(What is needed) Filter the listing below down to the lines with the word "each" and copy those.

·····

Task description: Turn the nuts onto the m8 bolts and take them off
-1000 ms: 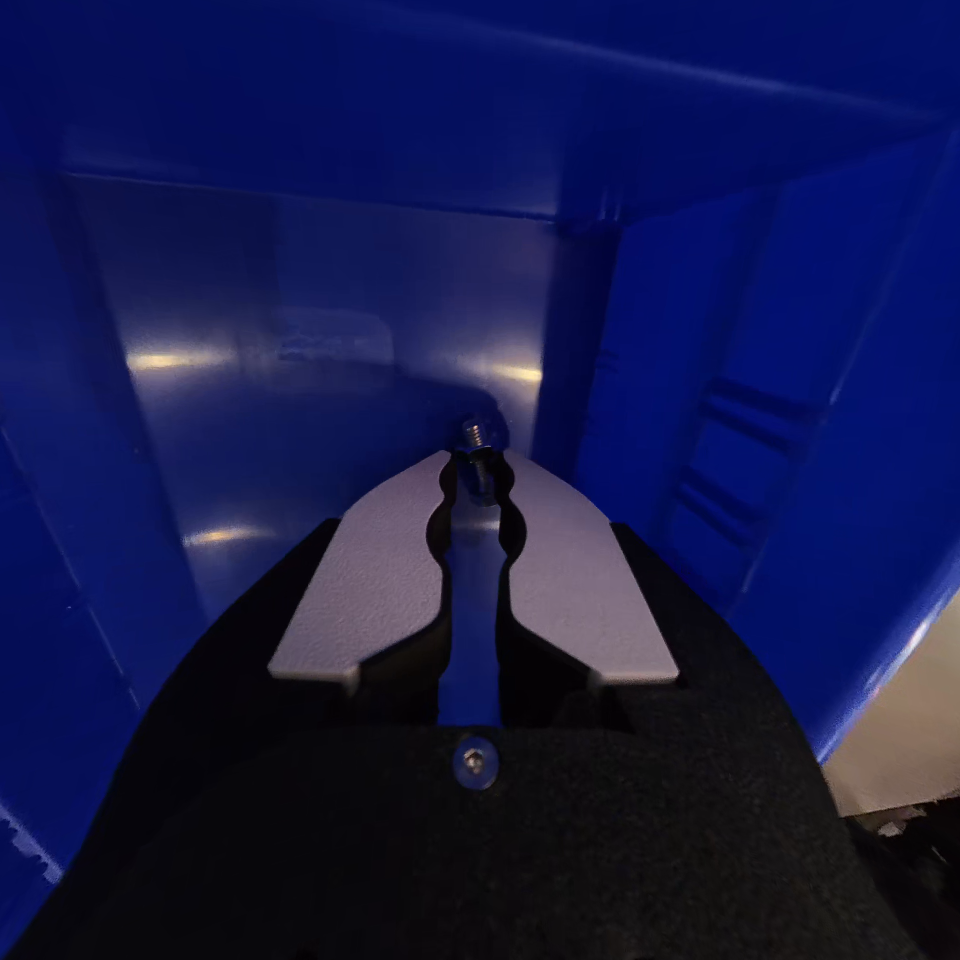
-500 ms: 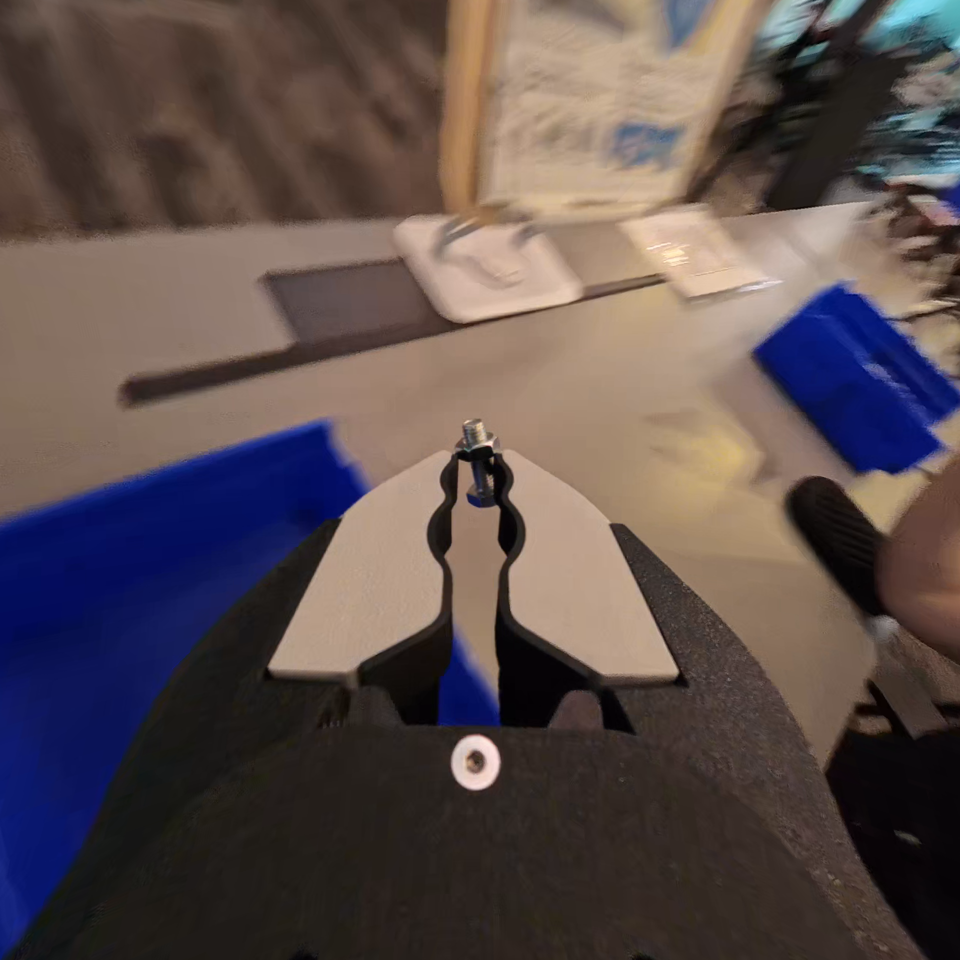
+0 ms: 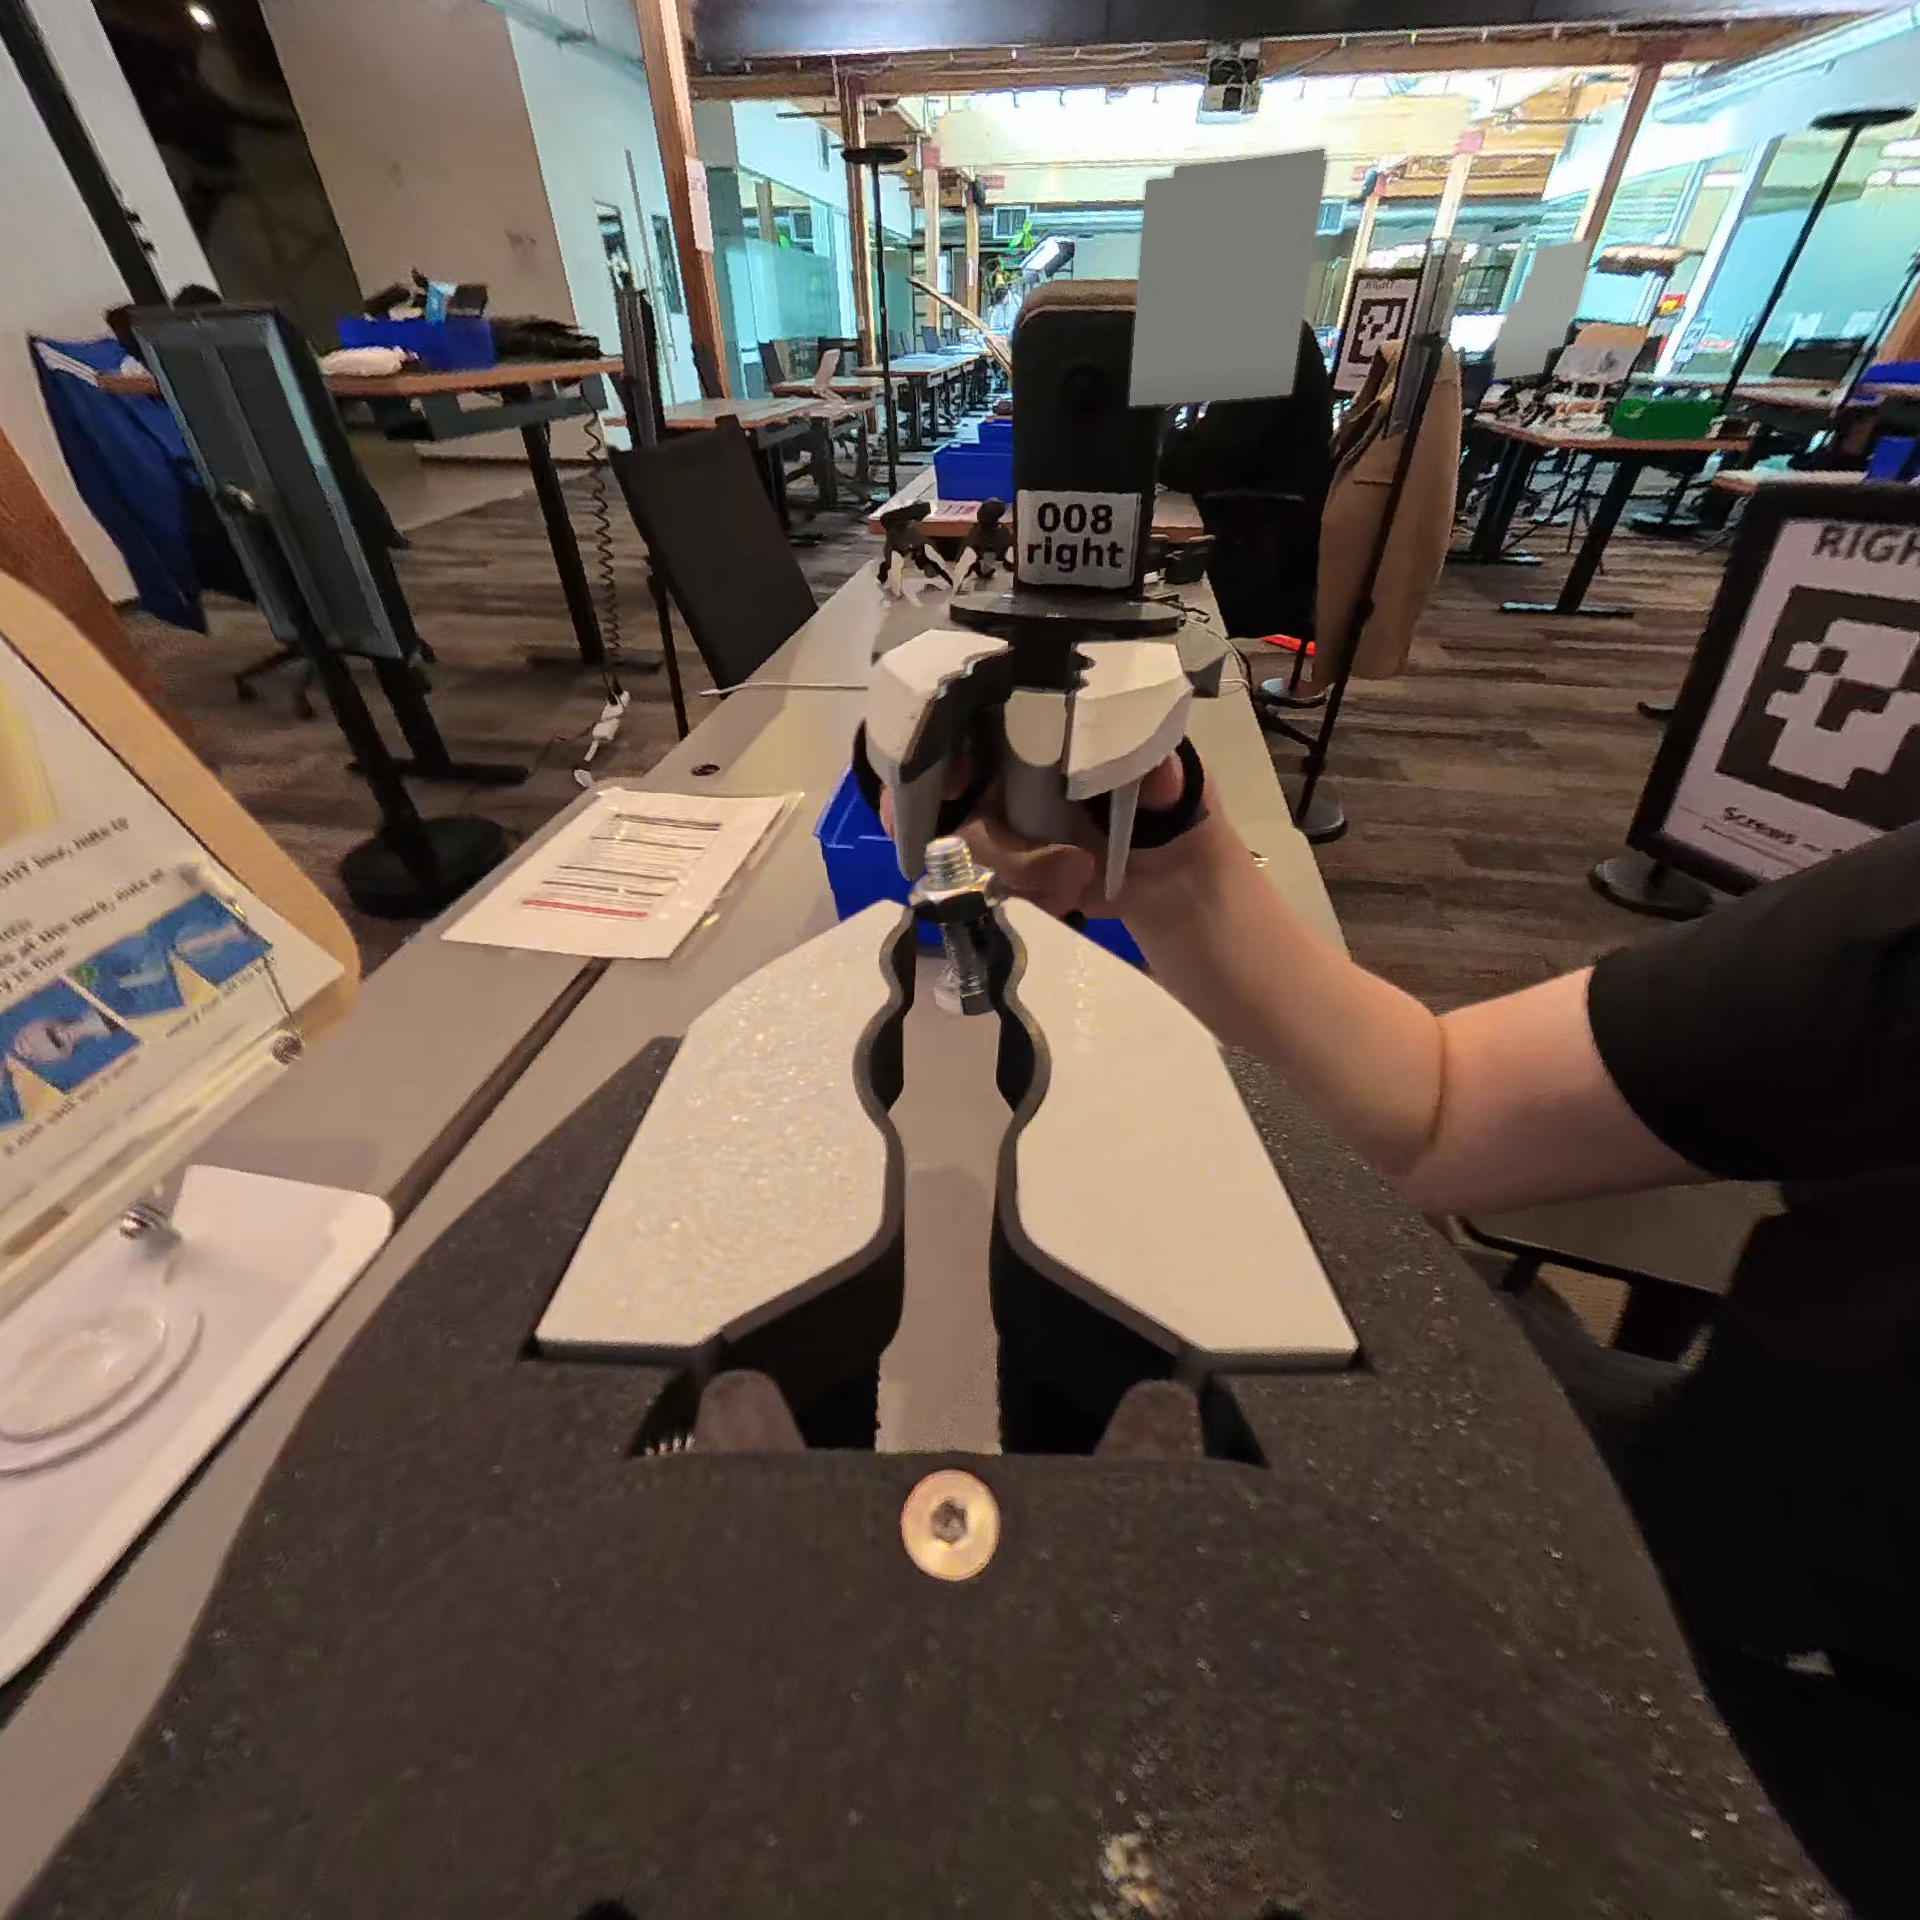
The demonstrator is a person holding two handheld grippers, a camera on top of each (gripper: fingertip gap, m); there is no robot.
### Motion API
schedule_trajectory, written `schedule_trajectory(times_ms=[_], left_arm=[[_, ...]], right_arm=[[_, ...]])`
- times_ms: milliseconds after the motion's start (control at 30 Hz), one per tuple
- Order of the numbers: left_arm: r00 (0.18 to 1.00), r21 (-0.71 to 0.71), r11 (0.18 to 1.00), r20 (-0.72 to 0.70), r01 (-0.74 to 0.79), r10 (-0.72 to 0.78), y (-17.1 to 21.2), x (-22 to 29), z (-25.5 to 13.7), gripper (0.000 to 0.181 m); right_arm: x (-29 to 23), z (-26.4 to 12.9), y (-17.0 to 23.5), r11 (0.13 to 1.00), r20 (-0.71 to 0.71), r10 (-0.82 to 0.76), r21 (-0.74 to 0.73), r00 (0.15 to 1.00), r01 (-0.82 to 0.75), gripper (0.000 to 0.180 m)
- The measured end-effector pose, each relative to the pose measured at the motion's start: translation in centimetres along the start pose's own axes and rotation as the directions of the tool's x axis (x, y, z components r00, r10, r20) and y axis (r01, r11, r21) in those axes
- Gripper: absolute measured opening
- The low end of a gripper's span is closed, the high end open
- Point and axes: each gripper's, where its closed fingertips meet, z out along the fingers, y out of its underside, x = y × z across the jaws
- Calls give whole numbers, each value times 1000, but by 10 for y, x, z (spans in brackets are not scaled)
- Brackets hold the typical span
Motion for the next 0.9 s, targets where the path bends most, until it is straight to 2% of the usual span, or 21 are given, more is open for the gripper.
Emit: schedule_trajectory(times_ms=[300, 400, 567, 700, 900], left_arm=[[975, 44, 974, 47, -220, 218, 2, 3, 11, 12], [977, 37, 976, 21, -213, 212, 6, 5, 10, 12], [984, 24, 984, -16, -178, 179, 18, 4, 12, 12], [984, 52, 984, -36, -172, 174, 13, 9, 9, 12], [983, 55, 982, -36, -180, 182, 13, 11, 6, 12]], right_arm=[[0, -5, -7, 997, 45, 41, 62, 998, -43, 26], [1, -3, -4, 996, 66, 46, 75, 997, -51, 17], [2, 5, 11, 998, 60, 58, 26, 996, -60, 16], [-3, 14, 18, 1000, 78, 28, -16, 997, -26, 16], [-9, 19, 19, 998, 122, 59, 4, 991, -60, 9]])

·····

(Answer box)
The demonstrator is a person holding two handheld grippers, a camera on top of each (gripper: fingertip gap, m); there is no robot.
- The measured end-effector pose, each relative to the pose measured at the motion's start: translation in centimetres along the start pose's own axes and rotation as the directions of the tool's x axis (x, y, z components r00, r10, r20) and y axis (r01, r11, r21) in those axes
- Point and axes: each gripper's, where its closed fingertips meet, z out along the fingers, y out of its underside, x = y × z across the jaws
- Calls give whole numbers, each value times 1000, but by 10 for y, x, z (spans in brackets are not scaled)

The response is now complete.